Blog: William McKnight Subscribe to this blog's RSS feed!

William McKnight

Hello and welcome to my blog!

I will periodically be sharing my thoughts and observations on information management here in the blog. I am passionate about the effective creation, management and distribution of information for the benefit of company goals, and I'm thrilled to be a part of my clients' growth plans and connect what the industry provides to those goals. I have played many roles, but the perspective I come from is benefit to the end client. I hope the entries can be of some modest benefit to that goal.

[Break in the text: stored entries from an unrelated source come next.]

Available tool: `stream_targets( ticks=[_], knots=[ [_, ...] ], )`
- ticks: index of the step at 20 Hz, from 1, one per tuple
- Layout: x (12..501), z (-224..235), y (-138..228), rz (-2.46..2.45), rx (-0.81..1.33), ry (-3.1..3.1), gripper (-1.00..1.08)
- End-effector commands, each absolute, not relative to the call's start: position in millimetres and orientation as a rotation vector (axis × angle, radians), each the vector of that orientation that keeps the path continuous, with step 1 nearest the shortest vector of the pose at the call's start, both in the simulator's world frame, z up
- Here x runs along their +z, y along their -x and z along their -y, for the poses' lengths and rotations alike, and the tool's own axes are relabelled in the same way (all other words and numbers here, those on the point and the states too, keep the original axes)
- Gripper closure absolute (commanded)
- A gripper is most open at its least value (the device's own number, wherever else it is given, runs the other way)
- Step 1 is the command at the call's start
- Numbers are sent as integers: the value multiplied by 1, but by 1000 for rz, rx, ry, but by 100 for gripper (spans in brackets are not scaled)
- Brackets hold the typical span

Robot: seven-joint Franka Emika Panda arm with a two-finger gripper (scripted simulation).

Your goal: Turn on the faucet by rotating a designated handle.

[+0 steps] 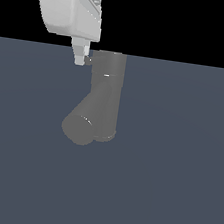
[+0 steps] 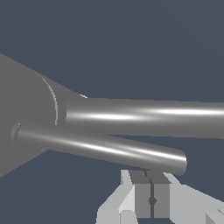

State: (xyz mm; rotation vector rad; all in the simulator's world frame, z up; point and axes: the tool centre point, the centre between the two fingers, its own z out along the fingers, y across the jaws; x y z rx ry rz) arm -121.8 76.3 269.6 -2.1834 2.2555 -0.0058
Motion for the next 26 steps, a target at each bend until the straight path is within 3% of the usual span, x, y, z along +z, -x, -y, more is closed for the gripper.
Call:
stream_targets(
  ticks=[1, 13, 15, 26],
  knots=[
    [270, -50, 121, -2284, -4, 2155, 108],
    [270, 24, 122, -2294, 0, 2146, 108],
    [270, -3, 123, -2245, -3, 2198, 108],
    [270, 29, 98, -2262, -3, 2181, 108]
  ],
)
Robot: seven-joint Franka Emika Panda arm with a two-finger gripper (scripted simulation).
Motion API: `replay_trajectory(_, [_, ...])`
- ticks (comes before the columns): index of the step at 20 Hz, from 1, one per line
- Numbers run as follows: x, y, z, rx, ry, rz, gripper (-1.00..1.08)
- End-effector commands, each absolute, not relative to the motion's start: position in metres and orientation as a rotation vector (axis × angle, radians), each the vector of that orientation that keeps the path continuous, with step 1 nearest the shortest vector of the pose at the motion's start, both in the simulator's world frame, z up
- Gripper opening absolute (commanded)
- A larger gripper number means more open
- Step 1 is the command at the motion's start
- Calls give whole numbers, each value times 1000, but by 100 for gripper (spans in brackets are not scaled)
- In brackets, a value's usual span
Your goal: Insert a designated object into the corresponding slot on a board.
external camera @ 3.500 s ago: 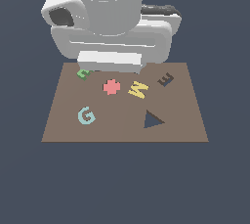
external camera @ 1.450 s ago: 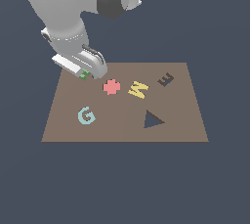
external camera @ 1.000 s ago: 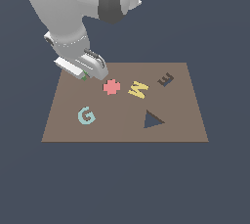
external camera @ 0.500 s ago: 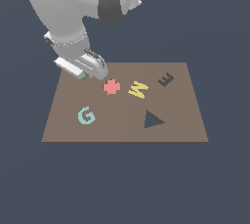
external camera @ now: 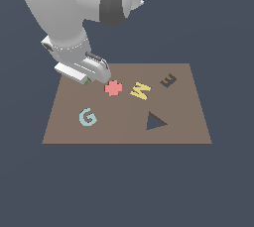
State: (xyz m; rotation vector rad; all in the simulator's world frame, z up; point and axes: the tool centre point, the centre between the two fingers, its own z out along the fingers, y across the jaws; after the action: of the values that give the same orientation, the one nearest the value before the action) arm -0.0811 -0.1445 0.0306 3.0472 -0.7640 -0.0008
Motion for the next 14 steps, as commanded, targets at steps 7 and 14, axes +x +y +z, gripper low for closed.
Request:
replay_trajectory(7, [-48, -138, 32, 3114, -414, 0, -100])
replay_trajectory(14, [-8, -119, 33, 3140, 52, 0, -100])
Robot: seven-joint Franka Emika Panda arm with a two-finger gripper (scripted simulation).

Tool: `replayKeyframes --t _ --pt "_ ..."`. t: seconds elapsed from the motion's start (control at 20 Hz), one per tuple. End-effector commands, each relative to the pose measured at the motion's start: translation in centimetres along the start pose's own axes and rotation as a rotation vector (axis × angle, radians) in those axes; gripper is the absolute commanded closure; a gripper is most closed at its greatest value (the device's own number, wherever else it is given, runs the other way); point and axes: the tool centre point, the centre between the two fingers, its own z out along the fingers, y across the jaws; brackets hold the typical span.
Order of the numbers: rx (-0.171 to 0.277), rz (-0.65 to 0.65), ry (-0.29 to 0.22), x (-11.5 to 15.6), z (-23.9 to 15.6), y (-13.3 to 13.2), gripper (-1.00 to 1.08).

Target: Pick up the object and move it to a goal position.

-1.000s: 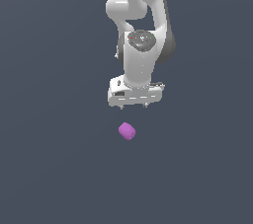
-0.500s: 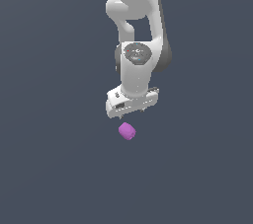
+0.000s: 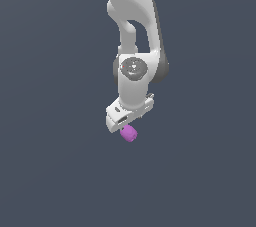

Please share your thoughts and input to the topics.

About the author >

William is the president of McKnight Consulting Group, a firm focused on delivering business value and solving business challenges utilizing proven, streamlined approaches in data warehousing, master data management and business intelligence, all with a focus on data quality and scalable architectures. William functions as strategist, information architect and program manager for complex, high-volume, full life-cycle implementations worldwide. William is a Southwest Entrepreneur of the Year finalist, a frequent best-practices judge, has authored hundreds of articles and white papers, and given hundreds of international keynotes and public seminars. His team's implementations from both IT and consultant positions have won Best Practices awards. He is a former IT Vice President of a Fortune company, a former software engineer, and holds an MBA. William is author of the book 90 Days to Success in Consulting. Contact William at wmcknight@mcknightcg.com.

Editor's Note: More articles and resources are available in William's BeyeNETWORK Expert Channel. Be sure to visit today!

November 2010 Archives

In my last post, I talked about Microsoft's new, upcoming columnar offering, Apollo.   I said it was designed to take some pressure off the core DBMS to do it all and do it all fast.  That's doubly true for Parallel Data Warehouse (PDW), the new MPP offering from Microsoft.  This is probably one of the last times you'll hear the word DataAllegro, but that technology, acquired in 2008 by Microsoft, is what PDW is based on.  MIcrosoft has spent the last 2 years replacing the core (Ingres) DBMS with SQL Server and the Linux/Java with Windows/C#.  PDW currently works on HP hardware and is in early release.

Microsoft is giving its users 2 major additional data storage options in Denali - columnar and MPP.  Microsoft is going down the path of functional parity between the core SMP offering and PDW, which is already integrated with the SQL BI stack.  It hopes to keep some of those SMP customers hitting its scalability limits in the Microsoft tent.

There is a lot of overlap in capabilities among SMP, columnar and MPP.  It's your job to sort through your workloads and make a plan.  I have found MPP much more advantageous the larger the data is and columnar useful for those high column selectivity workloads.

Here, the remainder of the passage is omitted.